■ Work to complete ■
Please give back word for word the lines of the material below between the line containing "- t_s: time" and the line containing "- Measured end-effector", inclusive.

■ Collected material ■

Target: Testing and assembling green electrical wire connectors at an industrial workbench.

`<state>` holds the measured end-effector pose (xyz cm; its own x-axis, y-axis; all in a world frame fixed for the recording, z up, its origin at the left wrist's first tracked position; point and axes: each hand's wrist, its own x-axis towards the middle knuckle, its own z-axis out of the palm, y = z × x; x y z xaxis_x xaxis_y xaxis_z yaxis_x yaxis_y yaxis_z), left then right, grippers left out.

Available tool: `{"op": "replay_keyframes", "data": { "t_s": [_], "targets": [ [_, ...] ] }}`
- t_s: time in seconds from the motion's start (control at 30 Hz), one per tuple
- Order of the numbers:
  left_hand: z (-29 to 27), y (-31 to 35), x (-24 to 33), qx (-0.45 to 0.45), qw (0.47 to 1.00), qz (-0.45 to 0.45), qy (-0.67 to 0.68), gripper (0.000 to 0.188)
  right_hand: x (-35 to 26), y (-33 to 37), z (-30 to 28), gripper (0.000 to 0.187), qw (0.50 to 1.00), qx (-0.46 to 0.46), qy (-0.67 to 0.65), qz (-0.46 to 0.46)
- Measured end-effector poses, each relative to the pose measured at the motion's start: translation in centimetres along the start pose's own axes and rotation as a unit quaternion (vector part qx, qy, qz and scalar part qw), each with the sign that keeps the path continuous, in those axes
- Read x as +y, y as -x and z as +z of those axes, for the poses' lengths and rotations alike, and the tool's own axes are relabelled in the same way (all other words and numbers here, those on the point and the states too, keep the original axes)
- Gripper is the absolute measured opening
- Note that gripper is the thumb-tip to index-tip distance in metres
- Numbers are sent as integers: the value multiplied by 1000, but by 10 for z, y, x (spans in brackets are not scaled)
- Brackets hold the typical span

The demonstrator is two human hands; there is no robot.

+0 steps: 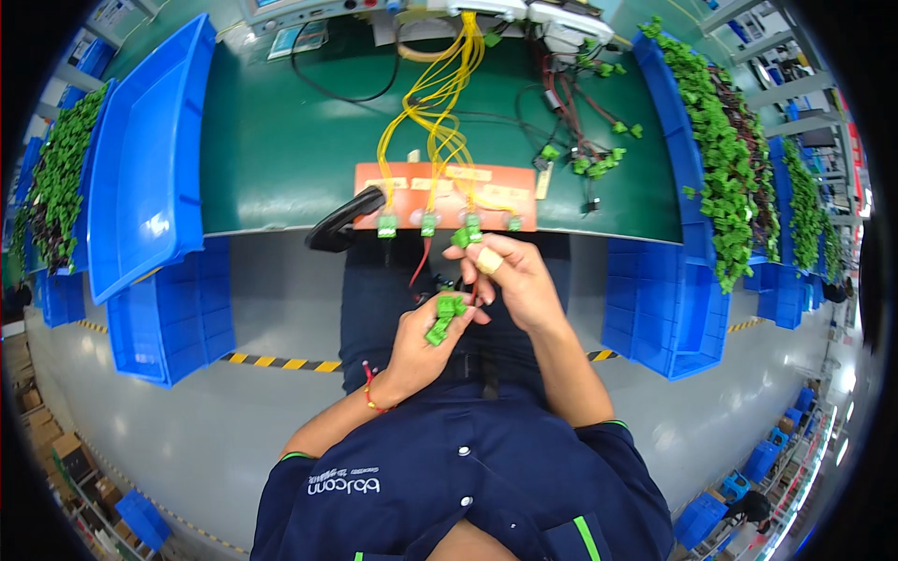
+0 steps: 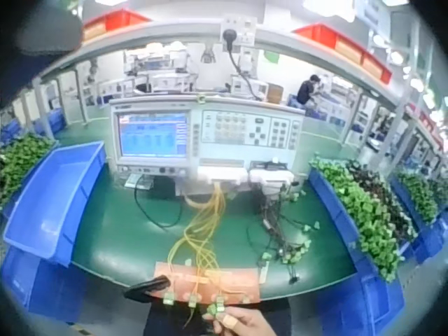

■ Task solution ■
- t_s: time in seconds from the motion's start (control at 30 Hz), one per tuple
- Order of the numbers:
  left_hand: z (-29 to 27), y (-31 to 35), x (-24 to 33), qx (-0.45 to 0.45), qw (0.47 to 1.00), qz (-0.45 to 0.45), qy (-0.67 to 0.68), gripper (0.000 to 0.188)
  right_hand: x (-35 to 26), y (-33 to 37), z (-30 to 28), gripper (0.000 to 0.187), qw (0.50 to 1.00), qx (-0.46 to 0.46), qy (-0.67 to 0.65), qz (-0.46 to 0.46)
- Measured end-effector poses, each relative to the pose measured at the motion's start: translation in centimetres along the start pose's own axes and rotation as a unit quaternion (vector part qx, qy, qz and scalar part qw), each with the sign that keeps the path continuous, in those axes

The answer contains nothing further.